TERRA.WIRE
Red tide threatens fisheries in south China
BEIJING (AFP) Jul 31, 2003
A large "red tide" feeding off pollution will hit southern China in the "near future", prompting authorities to warn of heavy penalites for anyone selling infected seafood, state press said Thursday.

The Guangdong provincial bureau of public health, concerned oover mass food poisonings, said no sea creatures killed by red tide should reach markets.

"Otherwise, they will have to bear responsibility for the results and will be severally punished," a bureau official told the China Daily.

"No such food poisonings have been reported in Guangdong so far but we have to enhance our vigilance."

The paper said the tide would hit areas around Shenzhen, which borders Hong Kong, hardest.

China's coastal regions have been ravaged by springtime red tides in recent years, especially in the northern Bohai Sea, the East China Sea and the South China Sea near the mouth of the Pearl River.

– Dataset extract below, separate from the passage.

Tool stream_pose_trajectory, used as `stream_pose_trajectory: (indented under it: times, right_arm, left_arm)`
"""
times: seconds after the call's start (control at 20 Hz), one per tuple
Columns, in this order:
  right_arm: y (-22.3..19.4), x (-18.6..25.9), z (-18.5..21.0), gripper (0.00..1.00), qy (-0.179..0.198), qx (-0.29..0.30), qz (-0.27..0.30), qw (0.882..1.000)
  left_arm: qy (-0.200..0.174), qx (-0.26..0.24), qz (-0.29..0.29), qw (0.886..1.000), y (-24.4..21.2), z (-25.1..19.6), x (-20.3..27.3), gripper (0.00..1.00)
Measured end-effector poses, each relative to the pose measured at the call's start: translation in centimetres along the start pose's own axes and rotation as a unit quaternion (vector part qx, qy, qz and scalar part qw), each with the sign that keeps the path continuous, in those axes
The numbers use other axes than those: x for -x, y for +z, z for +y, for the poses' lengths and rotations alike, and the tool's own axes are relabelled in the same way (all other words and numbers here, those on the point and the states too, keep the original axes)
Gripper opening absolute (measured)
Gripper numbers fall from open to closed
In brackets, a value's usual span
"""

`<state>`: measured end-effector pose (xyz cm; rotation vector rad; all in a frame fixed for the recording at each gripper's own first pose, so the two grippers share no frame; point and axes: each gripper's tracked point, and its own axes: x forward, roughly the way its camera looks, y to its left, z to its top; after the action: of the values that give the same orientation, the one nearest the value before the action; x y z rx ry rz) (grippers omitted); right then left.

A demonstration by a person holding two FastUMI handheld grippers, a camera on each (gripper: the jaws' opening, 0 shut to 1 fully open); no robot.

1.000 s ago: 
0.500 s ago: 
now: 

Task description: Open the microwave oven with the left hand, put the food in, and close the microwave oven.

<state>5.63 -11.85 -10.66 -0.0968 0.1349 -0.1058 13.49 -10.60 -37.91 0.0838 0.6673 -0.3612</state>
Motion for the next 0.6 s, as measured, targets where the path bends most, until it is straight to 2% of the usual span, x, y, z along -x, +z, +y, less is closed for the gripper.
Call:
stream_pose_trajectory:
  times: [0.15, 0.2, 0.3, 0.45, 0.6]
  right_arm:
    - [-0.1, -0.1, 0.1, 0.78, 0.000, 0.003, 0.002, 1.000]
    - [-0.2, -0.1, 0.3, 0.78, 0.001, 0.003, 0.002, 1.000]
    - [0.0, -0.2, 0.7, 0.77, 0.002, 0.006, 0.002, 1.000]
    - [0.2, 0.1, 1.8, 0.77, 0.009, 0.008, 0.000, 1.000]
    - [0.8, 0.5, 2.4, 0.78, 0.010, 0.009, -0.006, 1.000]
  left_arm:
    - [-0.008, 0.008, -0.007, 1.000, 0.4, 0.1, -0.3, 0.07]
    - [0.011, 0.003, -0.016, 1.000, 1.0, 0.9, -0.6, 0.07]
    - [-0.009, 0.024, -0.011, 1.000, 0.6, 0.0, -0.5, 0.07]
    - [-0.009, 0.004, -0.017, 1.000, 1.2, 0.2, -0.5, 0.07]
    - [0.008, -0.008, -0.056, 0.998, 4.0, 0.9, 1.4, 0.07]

The tide is a densely populated algae bloom that breeds in abundance and can suffocate fish by sapping the water of oxygen or by producing toxins that paralyze fish and contaminate seafood.

The algae mainly feasts on urban pollution, industrial discharges, farming wastes and fertilizer run-off that are rich in nitrogen and phosphorus and which flow into coastal waters from rivers and streams.

Since it was first discovered off Guangdong in 1998, an average of 400 tons of fish have died each year, the paper said.